Not accounting for divestments, Mittal expects core operating profit to increase by 8% in FY2025 forecasts, compared to -1% y-o-y in FY2024, driven by stronger growth in Optus, NCS and high growth visibility in data-centre business, which could narrow the Holdco discount.

Additionally, Mittal identifies divestments and potential consolidations in Singapore as potential catalysts. Mittal notes that 40% to 50% of divestment proceeds would be paid to value realisation dividends.

According to Mittal, “Singtel is a cheap proxy to Bharti with Singtel’s core operating profit resuming growth led by NCS, data-centre, and cost-cutting measures.”

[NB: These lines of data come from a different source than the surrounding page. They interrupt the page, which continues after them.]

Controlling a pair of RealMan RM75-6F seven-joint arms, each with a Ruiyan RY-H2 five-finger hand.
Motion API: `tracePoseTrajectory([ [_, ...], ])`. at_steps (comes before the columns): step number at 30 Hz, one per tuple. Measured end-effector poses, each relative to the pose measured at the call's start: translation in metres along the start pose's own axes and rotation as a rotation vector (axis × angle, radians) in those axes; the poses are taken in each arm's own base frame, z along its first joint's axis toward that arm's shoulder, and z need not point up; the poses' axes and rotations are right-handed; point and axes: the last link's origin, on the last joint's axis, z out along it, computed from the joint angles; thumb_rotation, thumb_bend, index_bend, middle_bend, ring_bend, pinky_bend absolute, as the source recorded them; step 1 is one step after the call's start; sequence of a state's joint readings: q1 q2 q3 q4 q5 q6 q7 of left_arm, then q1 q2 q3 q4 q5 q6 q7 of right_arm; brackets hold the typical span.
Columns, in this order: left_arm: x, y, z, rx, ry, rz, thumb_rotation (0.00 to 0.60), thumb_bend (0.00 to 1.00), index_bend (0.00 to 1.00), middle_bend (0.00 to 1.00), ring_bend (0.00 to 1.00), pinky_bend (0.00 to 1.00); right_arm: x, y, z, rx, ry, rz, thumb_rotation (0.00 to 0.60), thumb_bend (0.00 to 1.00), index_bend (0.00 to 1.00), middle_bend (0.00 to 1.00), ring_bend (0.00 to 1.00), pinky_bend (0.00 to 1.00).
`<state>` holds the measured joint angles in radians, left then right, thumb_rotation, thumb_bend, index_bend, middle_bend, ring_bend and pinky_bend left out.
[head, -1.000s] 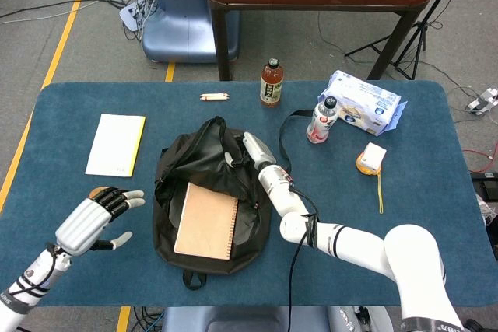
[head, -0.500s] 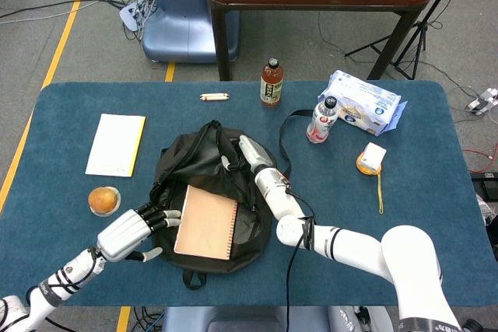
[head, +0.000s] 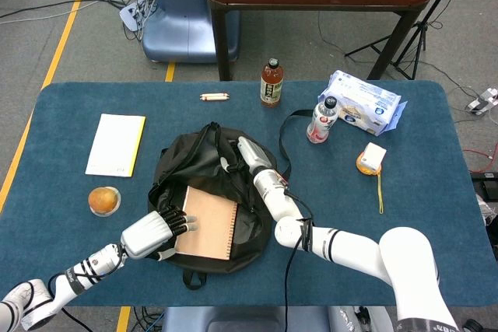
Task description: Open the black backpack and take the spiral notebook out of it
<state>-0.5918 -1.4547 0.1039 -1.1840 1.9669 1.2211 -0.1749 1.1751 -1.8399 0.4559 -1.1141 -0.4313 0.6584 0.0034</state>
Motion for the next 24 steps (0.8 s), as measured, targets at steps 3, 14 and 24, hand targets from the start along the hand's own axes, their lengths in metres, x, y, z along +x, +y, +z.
tracePoseTrajectory([
  [3, -0.005, 0.000, 0.004, 0.009, -0.001, 0.005, 0.600, 0.27, 0.23, 0.21, 0.20, 0.18, 0.000, 0.000, -0.001, 0.001, -0.002, 0.002, 0.600, 0.65, 0.87, 0.67, 0.67, 0.79],
  [14, -0.019, 0.001, -0.004, 0.036, -0.029, 0.035, 0.600, 0.27, 0.19, 0.21, 0.20, 0.18, 0.001, 0.002, -0.007, 0.004, -0.011, 0.000, 0.600, 0.65, 0.87, 0.67, 0.67, 0.79],
  [24, -0.027, 0.006, 0.000, 0.044, -0.043, 0.022, 0.600, 0.26, 0.16, 0.21, 0.20, 0.18, 0.002, 0.001, -0.009, 0.009, -0.015, 0.003, 0.600, 0.65, 0.87, 0.67, 0.67, 0.79],
])
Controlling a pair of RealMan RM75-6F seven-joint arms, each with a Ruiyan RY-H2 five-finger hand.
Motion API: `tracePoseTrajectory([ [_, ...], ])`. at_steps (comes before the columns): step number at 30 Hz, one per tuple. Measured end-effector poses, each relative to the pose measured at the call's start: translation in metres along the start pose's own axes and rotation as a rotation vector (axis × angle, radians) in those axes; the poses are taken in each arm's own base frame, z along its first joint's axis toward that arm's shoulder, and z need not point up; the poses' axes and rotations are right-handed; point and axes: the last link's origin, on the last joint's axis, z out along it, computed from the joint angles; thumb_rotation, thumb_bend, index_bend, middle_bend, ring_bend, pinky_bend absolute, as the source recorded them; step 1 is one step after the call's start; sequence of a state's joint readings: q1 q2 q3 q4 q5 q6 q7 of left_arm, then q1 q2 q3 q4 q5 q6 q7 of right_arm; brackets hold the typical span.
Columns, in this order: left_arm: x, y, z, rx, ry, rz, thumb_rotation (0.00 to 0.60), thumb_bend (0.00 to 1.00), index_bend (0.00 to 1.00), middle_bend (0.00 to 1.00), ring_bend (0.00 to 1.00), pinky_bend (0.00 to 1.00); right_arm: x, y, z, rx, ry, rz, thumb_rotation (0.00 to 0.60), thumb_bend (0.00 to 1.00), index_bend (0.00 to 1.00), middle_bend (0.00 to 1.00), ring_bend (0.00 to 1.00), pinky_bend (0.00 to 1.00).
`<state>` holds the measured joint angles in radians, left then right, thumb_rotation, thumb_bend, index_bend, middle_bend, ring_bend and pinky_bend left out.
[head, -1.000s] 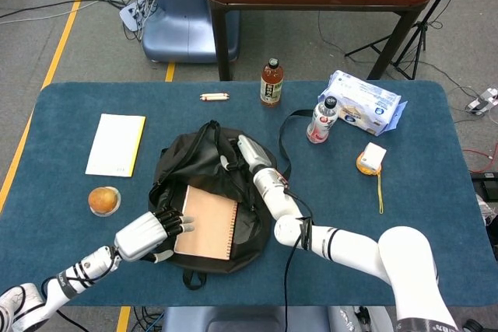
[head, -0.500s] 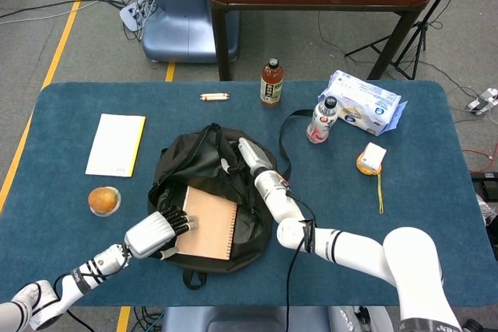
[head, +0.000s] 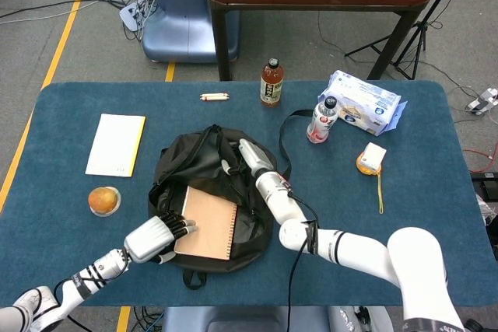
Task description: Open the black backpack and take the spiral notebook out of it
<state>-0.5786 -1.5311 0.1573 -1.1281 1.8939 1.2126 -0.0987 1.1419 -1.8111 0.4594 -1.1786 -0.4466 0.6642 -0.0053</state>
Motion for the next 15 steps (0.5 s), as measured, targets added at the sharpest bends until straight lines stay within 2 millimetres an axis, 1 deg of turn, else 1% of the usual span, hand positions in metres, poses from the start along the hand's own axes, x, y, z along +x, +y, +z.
tracePoseTrajectory([
  [9, -0.0022, 0.0035, 0.0101, 0.008, 0.014, 0.000, 0.600, 0.23, 0.10, 0.18, 0.19, 0.18, 0.0023, 0.0027, 0.0004, -0.005, -0.001, 0.009, 0.600, 0.65, 0.87, 0.67, 0.67, 0.79],
  [15, -0.0031, 0.0057, 0.0051, 0.019, -0.001, 0.020, 0.600, 0.22, 0.05, 0.12, 0.16, 0.18, 0.0045, 0.0044, 0.0008, -0.007, 0.000, 0.010, 0.600, 0.65, 0.87, 0.67, 0.67, 0.79],
])
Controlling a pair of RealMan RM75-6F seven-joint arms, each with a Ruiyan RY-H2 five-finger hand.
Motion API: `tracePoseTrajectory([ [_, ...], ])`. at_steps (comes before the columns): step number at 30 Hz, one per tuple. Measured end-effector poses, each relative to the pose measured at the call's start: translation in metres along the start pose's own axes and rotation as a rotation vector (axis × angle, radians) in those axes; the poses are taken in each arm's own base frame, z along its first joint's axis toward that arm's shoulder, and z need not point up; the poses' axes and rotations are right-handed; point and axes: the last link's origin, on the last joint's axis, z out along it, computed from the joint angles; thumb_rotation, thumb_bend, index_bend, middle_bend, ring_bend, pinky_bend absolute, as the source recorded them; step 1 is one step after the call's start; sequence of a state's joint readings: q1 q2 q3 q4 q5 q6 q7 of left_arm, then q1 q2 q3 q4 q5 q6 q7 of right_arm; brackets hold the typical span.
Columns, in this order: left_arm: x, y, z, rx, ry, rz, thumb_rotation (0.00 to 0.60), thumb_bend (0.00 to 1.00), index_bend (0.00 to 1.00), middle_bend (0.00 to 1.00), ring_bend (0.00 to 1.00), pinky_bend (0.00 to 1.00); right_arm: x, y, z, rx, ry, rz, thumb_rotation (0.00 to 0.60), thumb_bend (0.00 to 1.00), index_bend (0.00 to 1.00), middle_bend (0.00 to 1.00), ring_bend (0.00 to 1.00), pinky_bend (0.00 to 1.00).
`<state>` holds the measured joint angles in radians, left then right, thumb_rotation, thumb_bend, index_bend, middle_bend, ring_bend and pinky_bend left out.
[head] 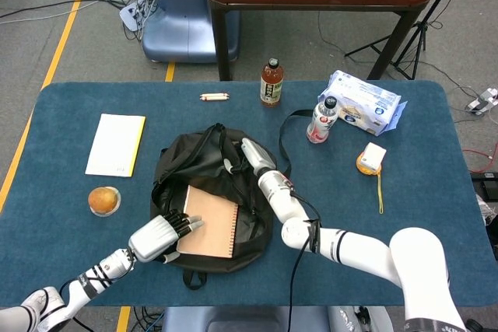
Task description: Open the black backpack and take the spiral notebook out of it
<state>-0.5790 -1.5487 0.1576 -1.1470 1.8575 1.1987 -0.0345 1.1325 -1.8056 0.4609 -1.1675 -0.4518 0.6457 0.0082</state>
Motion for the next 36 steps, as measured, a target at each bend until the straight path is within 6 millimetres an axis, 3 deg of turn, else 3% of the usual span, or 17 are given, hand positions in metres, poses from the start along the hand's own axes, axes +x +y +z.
tracePoseTrajectory([
  [5, -0.002, 0.004, -0.002, 0.019, -0.017, -0.003, 0.600, 0.21, 0.04, 0.11, 0.15, 0.18, 0.000, 0.000, 0.000, 0.002, -0.003, 0.004, 0.600, 0.65, 0.87, 0.67, 0.67, 0.79],
  [18, -0.001, 0.004, 0.016, 0.027, -0.012, -0.029, 0.600, 0.21, 0.06, 0.11, 0.15, 0.18, -0.002, 0.002, -0.001, 0.003, -0.006, 0.000, 0.600, 0.65, 0.87, 0.67, 0.67, 0.79],
  [27, -0.003, 0.006, 0.028, 0.014, -0.007, -0.068, 0.600, 0.21, 0.18, 0.11, 0.15, 0.18, 0.000, 0.000, 0.000, 0.008, -0.001, -0.002, 0.600, 0.65, 0.87, 0.67, 0.67, 0.79],
  [36, -0.005, 0.000, 0.035, 0.022, 0.030, -0.124, 0.600, 0.22, 0.36, 0.27, 0.29, 0.20, 0.001, 0.002, 0.001, 0.002, 0.001, -0.001, 0.600, 0.64, 0.87, 0.67, 0.67, 0.79],
])
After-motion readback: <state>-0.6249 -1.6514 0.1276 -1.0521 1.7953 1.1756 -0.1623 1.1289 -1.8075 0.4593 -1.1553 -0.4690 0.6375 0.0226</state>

Mittal notes that Bharti alone comprises 53% of SingTel’s sum-of-parts (SOP) valuation, and the higher target price is attributed to the 23%,26% and 31% rise in Bharti’s Airtel, AIS and Intouch’s share prices, respectively.

In aggregate, Mittal states that regional associates are worth $3.12 after a 20% HoldCo discount while the fair value of SingTel’s core business in Singapore and Australia is 70 cents per share.

To him, catalysts to Singtel’s earnings include divestments, where about 40% to 50% of proceeds would be paid as value realisation dividends. Consolidation among Singapore telecom players is also possible. 

As at 4.44pm, units in Singtel are trading 7 cents higher or 2.21% up at $3.24 while units in StarHub are trading 1 cent higher or 0.83% up at $1.21.